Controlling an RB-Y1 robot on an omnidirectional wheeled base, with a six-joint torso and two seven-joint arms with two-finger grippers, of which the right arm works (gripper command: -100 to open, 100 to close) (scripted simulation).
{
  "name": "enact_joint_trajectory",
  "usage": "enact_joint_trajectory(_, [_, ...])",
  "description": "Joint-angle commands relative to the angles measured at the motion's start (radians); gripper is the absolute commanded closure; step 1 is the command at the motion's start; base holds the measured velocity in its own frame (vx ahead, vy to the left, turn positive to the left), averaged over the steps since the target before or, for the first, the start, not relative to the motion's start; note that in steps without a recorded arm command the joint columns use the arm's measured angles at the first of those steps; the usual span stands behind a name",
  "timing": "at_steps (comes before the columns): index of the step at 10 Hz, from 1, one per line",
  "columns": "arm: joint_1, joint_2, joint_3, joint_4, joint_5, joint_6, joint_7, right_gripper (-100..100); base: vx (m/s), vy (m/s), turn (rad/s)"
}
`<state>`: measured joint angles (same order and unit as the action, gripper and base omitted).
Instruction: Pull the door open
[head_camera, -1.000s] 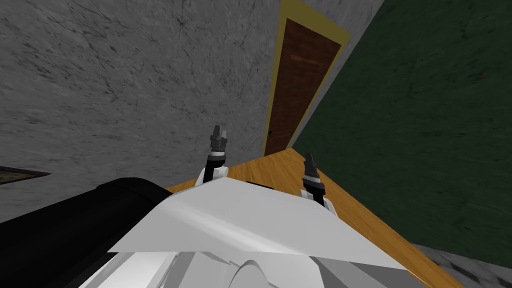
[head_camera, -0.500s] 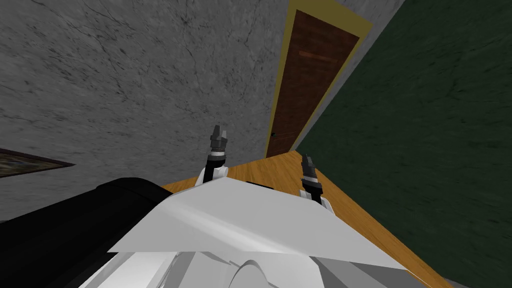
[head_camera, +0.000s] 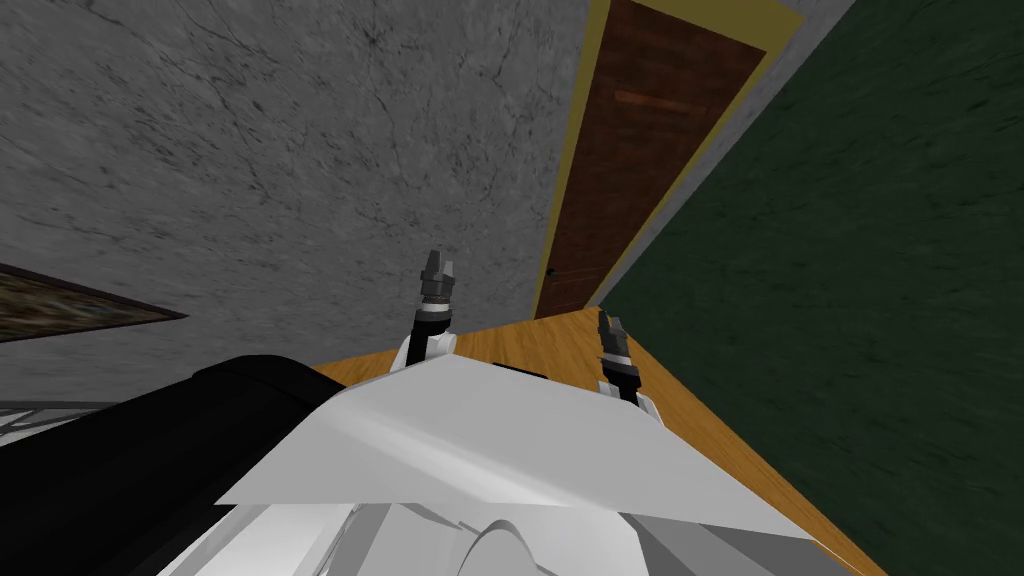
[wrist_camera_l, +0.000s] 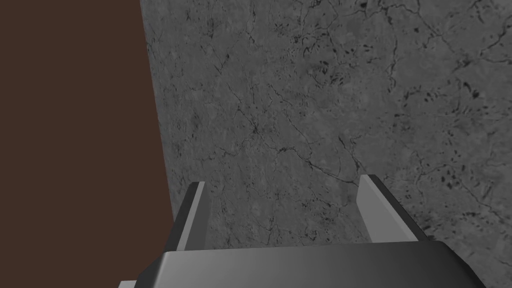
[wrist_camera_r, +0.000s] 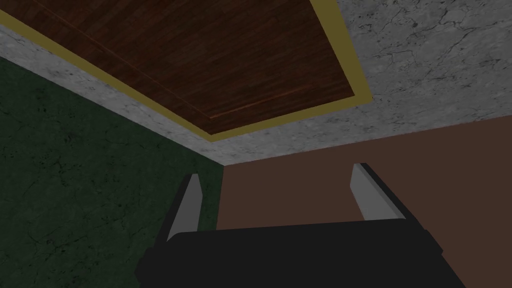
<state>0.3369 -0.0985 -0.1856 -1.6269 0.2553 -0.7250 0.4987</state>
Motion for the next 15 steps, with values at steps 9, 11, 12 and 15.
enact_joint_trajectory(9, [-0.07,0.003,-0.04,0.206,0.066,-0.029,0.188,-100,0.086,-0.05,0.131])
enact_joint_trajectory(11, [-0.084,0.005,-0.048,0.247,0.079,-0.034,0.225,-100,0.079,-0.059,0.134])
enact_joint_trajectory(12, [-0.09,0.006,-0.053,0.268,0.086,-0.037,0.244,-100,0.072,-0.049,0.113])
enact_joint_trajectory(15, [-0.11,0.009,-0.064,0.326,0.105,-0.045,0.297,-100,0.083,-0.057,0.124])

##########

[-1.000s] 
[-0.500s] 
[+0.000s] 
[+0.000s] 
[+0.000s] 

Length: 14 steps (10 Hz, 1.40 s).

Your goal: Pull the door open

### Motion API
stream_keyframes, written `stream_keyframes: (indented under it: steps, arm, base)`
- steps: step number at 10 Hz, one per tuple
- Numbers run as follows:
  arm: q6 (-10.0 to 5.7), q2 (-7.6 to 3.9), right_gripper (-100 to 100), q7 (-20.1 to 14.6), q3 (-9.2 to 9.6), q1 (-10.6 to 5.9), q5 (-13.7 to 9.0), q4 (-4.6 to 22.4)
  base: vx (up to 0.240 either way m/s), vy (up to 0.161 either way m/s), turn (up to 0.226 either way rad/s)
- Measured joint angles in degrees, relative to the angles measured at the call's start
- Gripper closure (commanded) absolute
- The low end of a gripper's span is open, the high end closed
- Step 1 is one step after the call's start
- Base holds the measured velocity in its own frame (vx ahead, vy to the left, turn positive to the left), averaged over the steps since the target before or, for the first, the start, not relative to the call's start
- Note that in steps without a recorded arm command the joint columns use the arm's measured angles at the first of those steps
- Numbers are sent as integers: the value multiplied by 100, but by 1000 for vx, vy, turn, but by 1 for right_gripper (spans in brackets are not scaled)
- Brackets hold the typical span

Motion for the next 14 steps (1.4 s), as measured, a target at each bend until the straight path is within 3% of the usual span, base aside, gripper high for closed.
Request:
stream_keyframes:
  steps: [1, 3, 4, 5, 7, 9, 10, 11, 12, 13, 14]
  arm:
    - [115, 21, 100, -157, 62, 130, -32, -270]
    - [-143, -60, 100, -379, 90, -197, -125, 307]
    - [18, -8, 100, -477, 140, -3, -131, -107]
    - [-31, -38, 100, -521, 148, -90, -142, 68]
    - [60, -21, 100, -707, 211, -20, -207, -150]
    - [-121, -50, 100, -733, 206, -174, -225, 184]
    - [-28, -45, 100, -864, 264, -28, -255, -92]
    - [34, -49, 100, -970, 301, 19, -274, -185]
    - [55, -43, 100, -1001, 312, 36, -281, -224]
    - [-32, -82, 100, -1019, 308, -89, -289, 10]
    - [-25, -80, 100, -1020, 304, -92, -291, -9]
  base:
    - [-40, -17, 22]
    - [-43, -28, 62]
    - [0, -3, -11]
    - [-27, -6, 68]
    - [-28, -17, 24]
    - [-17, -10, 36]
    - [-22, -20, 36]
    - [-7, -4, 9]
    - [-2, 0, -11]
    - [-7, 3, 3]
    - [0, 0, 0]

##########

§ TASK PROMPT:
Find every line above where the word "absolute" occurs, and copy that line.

§ ANSWER TO THE EXERCISE:
  "description": "Joint-angle commands relative to the angles measured at the motion's start (radians); gripper is the absolute commanded closure; step 1 is the command at the motion's start; base holds the measured velocity in its own frame (vx ahead, vy to the left, turn positive to the left), averaged over the steps since the target before or, for the first, the start, not relative to the motion's start; note that in steps without a recorded arm command the joint columns use the arm's measured angles at the first of those steps; the usual span stands behind a name",
- Gripper closure (commanded) absolute

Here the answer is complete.